Iran has unveiled its latest drone—the bloated aircraft resembles an orange whale and stealth technology experts need not pick up their clipboards.
Before assembled reporters, the Islamic Republic of Iran Air Force (IRIAF) pulled the covers from the domestically developed pilotless “wide-body” Khodkar (“Automatic”) in a showcasing event meant to coincide with celebrations building up to the 11 February 40th anniversary of the establishment of the Islamic Republic, Tasnim News Agency reported on January 31.
The IRIAF says the Khodkar marks a significant shift in Iran’s capabilities in developing unmanned aerial vehicles (UAVs).
The Khodkar is equipped with two cameras, one mounted on the front and another below the main body. The drone is powered by a J-85 turbojet engine, utilises "phased" array antennae and is capable of recording visual data.

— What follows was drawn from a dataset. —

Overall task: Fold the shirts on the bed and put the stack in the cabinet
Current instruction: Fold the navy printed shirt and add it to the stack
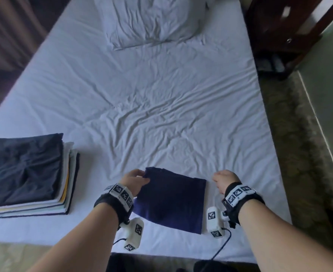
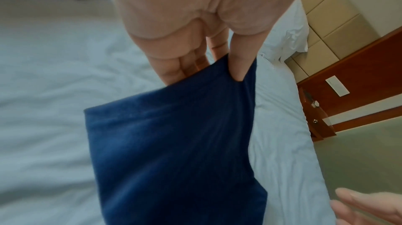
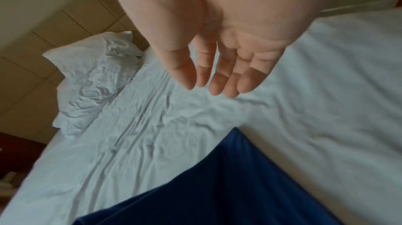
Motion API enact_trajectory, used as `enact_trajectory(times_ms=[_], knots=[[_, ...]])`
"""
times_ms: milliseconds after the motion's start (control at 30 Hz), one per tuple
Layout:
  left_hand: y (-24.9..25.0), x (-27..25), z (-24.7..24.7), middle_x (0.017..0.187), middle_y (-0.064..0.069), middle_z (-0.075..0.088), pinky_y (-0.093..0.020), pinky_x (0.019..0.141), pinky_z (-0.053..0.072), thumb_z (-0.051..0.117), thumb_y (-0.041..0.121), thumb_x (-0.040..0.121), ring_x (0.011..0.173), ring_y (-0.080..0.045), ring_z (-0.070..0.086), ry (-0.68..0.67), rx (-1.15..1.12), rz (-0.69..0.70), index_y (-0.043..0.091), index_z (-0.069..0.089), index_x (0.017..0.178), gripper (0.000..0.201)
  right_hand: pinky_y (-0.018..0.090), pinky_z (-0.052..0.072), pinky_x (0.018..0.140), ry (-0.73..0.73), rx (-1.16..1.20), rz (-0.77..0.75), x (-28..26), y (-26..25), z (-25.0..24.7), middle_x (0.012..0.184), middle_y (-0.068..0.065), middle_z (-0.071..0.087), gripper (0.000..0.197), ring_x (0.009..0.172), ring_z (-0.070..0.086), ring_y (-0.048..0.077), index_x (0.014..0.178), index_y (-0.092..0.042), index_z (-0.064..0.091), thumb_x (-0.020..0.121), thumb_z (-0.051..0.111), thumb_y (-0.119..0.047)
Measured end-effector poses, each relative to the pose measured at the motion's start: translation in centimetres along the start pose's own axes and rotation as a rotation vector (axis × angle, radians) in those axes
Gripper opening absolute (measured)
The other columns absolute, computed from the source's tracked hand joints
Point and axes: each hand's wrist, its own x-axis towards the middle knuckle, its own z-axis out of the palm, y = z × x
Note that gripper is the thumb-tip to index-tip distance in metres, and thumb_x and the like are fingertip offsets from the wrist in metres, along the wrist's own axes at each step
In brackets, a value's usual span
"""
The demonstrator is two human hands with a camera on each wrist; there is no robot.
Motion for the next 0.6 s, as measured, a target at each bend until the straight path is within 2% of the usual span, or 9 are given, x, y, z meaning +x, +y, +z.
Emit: enact_trajectory(times_ms=[100,167,233,300,367,433,467,533,600], knots=[[-0.2,1.4,0.0,0.093,-0.017,0.073,-0.055,0.088,0.059,0.080,0.017,0.077,0.079,-0.029,0.068,0.092,0.036,0.015,0.022,0.066,0.089,0.018,0.032,0.036,0.058,-0.037,-0.131,0.066,0.5,1.3,0.4,0.057,0.005,0.047,0.008,0.054,0.041,0.023,0.063,-0.014,0.056,0.063,0.060,-0.021],[-1.1,3.0,0.0,0.093,-0.014,0.076,-0.053,0.086,0.061,0.081,0.032,0.062,0.084,-0.031,0.074,0.140,0.068,-0.007,0.024,0.067,0.092,0.034,0.032,0.034,0.061,-0.046,-0.173,0.090,1.3,3.2,1.4,0.054,0.005,0.044,0.017,0.056,0.039,0.024,0.055,-0.014,0.048,0.063,0.061,-0.022],[-3.7,6.2,-0.4,0.091,-0.010,0.077,-0.052,0.086,0.061,0.080,0.047,0.045,0.089,-0.031,0.075,0.173,0.094,-0.006,0.024,0.069,0.093,0.054,0.029,0.037,0.059,-0.064,-0.200,0.084,2.6,5.0,2.9,0.058,0.005,0.051,0.027,0.059,0.047,0.025,0.061,-0.014,0.056,0.082,0.068,-0.024],[-5.4,8.0,-0.3,0.088,-0.008,0.078,-0.056,0.088,0.060,0.081,0.054,0.043,0.090,-0.033,0.075,0.175,0.112,0.002,0.022,0.074,0.091,0.059,0.028,0.039,0.056,-0.072,-0.157,0.068,4.0,6.3,4.6,0.065,0.005,0.059,0.026,0.061,0.056,0.025,0.072,-0.011,0.064,0.088,0.071,-0.030],[-4.6,6.7,0.4,0.078,-0.001,0.077,-0.052,0.089,0.057,0.085,0.050,0.058,0.086,-0.032,0.074,0.168,0.123,0.027,0.023,0.076,0.084,0.040,0.027,0.044,0.054,-0.053,-0.067,0.053,5.0,6.6,6.0,0.066,0.004,0.065,0.027,0.060,0.060,0.021,0.075,-0.008,0.067,0.086,0.075,-0.032],[-4.1,6.2,1.0,0.069,0.007,0.074,-0.043,0.084,0.056,0.084,0.037,0.077,0.077,-0.023,0.069,0.154,0.125,0.055,0.024,0.074,0.080,0.017,0.032,0.057,0.068,-0.031,-0.021,0.083,6.3,6.6,7.0,0.071,0.003,0.071,0.028,0.067,0.068,0.024,0.077,-0.011,0.070,0.079,0.079,-0.037],[-4.0,6.0,1.3,0.071,0.007,0.073,-0.040,0.082,0.056,0.084,0.036,0.078,0.076,-0.021,0.068,0.156,0.126,0.066,0.026,0.072,0.082,0.015,0.036,0.059,0.076,-0.030,-0.014,0.100,6.6,6.5,7.3,0.074,0.003,0.072,0.026,0.071,0.070,0.025,0.078,-0.014,0.070,0.077,0.079,-0.039],[-3.8,5.3,1.5,0.079,0.003,0.074,-0.040,0.083,0.057,0.084,0.044,0.065,0.079,-0.022,0.070,0.173,0.111,0.100,0.030,0.070,0.084,0.027,0.035,0.057,0.077,-0.055,-0.006,0.126,6.6,5.5,7.5,0.079,0.003,0.071,0.020,0.074,0.068,0.026,0.084,-0.019,0.069,0.078,0.078,-0.035],[-3.5,4.4,0.9,0.079,-0.001,0.072,-0.041,0.081,0.057,0.080,0.047,0.053,0.076,-0.023,0.068,0.204,0.045,0.139,0.035,0.067,0.078,0.030,0.034,0.053,0.073,-0.081,0.016,0.124,5.7,4.0,7.3,0.086,0.006,0.070,0.018,0.077,0.067,0.028,0.093,-0.020,0.069,0.080,0.075,-0.032]])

It is also furnished with antennae to receive signals from the American GPS and Russian GLONASS global navigation satellite systems, as well as transmitter antennae that work in two wavebands, air force officials said.
Rehashed US jets
Iran has long been known to rehash 30-year-old US jets before presenting them as locally developed “new aircraft”. However, the country usually and almost instantaneously gets ridiculed by eagle-eyed foreign experts who notice the planes’ pre-revolutionary American origins.
Indeed, TheDrive website on February 1 reported how the Iranians themselves have already conceded that the Khodkar is a modified Lockheed T-33 jet trainer, which, its article said, “is certainly not a wide-body aircraft by any realistic description”. The plane, known as the Shooting Star, first flew in 1948 and was derived from the F-80 Shooting Star, which made its own first flight before the end of World War II.
Iran unveiled its first "made-in-Iran" fighter jet last August, with state media outlets all carrying video or photographs of President Hassan Rouhani sat in the cockpit.
Days before the unveiling of that manned jet, Iranian Defence Minister Amir Hatami said Iran's military had mounted a locally-built defensive weapons system on one of its warships for the first time.
Iran's military had a 2017 budget of $14.1bn, or 2.5% of the country’s GDP, Stockholm International Peace Research Institute (SIPRI) figures show. That compares to the $610bn, or 3.1% of GDP, spent by the US on its defence budget in that year.